Sulla questione del diritto all’oblio (ovvero sul diritto della persona interessata di chiedere che dei link verso pagine web siano cancellati dall’elenco di risultati per il fatto che questa persona desideri che le informazioni relative alla sua persona siano oggetto di “oblio” dopo un certo tempo), la Corte rileva che, qualora si constati, in seguito a una richiesta dell’interessato, che l’inclusione di tali link nell’elenco è, allo stato attuale, incompatibile con la direttiva, le informazioni e i link figuranti in tale elenco devono essere cancellati. L’utente può rivolgersi direttamente al gestore del motore di ricerca, che deve prendere in esame la fondatezza della richiesta.

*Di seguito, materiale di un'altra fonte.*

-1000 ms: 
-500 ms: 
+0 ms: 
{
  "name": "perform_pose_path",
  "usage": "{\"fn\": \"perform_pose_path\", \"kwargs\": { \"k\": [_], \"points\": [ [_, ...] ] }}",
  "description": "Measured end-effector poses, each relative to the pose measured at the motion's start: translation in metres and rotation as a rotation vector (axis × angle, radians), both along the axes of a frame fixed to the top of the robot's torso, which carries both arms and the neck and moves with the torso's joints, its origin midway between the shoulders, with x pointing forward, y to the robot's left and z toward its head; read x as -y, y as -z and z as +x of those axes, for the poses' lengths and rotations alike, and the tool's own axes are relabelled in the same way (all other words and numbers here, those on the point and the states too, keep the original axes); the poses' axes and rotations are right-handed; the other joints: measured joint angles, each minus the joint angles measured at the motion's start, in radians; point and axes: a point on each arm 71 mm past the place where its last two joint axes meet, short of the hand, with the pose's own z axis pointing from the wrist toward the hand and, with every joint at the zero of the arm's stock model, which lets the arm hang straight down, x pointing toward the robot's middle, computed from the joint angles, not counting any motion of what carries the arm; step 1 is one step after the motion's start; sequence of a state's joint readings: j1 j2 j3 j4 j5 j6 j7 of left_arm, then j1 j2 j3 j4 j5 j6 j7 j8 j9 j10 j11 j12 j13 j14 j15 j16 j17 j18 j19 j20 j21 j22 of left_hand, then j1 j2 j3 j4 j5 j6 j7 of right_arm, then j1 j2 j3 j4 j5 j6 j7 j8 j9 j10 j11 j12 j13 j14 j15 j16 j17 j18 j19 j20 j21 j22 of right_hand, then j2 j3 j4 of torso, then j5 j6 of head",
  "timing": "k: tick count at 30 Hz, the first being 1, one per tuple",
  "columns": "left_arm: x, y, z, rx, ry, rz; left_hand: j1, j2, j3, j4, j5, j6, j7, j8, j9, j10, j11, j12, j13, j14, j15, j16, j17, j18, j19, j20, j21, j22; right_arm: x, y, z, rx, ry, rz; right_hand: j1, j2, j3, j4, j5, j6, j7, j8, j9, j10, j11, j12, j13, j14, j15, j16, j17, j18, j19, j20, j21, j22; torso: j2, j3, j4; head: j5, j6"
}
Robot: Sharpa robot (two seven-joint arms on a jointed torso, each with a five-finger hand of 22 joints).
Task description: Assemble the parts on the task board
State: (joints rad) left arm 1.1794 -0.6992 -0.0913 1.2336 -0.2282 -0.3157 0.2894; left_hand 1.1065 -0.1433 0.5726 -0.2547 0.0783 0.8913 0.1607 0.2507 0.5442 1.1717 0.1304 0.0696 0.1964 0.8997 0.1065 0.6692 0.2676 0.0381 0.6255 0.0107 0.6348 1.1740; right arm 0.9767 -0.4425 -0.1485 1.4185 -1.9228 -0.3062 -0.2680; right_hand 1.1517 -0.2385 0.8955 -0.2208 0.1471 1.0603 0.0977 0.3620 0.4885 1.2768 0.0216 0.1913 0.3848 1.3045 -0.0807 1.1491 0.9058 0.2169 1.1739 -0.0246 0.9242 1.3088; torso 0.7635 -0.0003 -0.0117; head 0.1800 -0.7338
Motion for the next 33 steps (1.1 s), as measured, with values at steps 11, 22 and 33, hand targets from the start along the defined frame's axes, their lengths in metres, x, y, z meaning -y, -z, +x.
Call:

In seconda battuta può rivolgersi all’autorità di controllo o giudiziaria.

Lasciando tutti un po’ di “sorpresa”, a pochi giorni da questa sentenza, Google si è subito adeguato alle indicazioni ed ha lanciato il servizio per far valere il “diritto all’oblio”. Compilando un modulo messo a disposizione dal colosso del web, tutti gli utenti possono chiedere la rimozione di link che appaiono dopo una ricerca sul proprio nome, qualora contengano informazioni “inadeguate, irrilevanti o non più rilevanti, o eccessive in relazione agli scopi per cui sono stati pubblicati”. Sarà Google a valutare “ogni singola richiesta”, cercando di “bilanciare i diritti sulla privacy della persona con il diritto di tutti di conoscere e distribuire le informazioni”, riservandosi il compito di stabilire “se i risultati includono informazioni obsolete sull’utente e se le informazioni sono di interesse pubblico, ad esempio se riguardano frodi finanziarie, negligenza professionale, condanne penali o la condotta pubblica di funzionari statali. La mossa di Google di adeguarsi all’ordinamento europeo è stata accolta da tutti come “un fatto positivo”, sulla cui corretta applicazione bisogna, però, verificare. In questo senso, resta di grande importanza il ruolo che potranno svolgere le Autorità nazionali per la privacy, con le quali deve proseguire il proficuo lavoro comune e coordinato già avviato proprio nei confronti di Google e degli altri Big della Rete.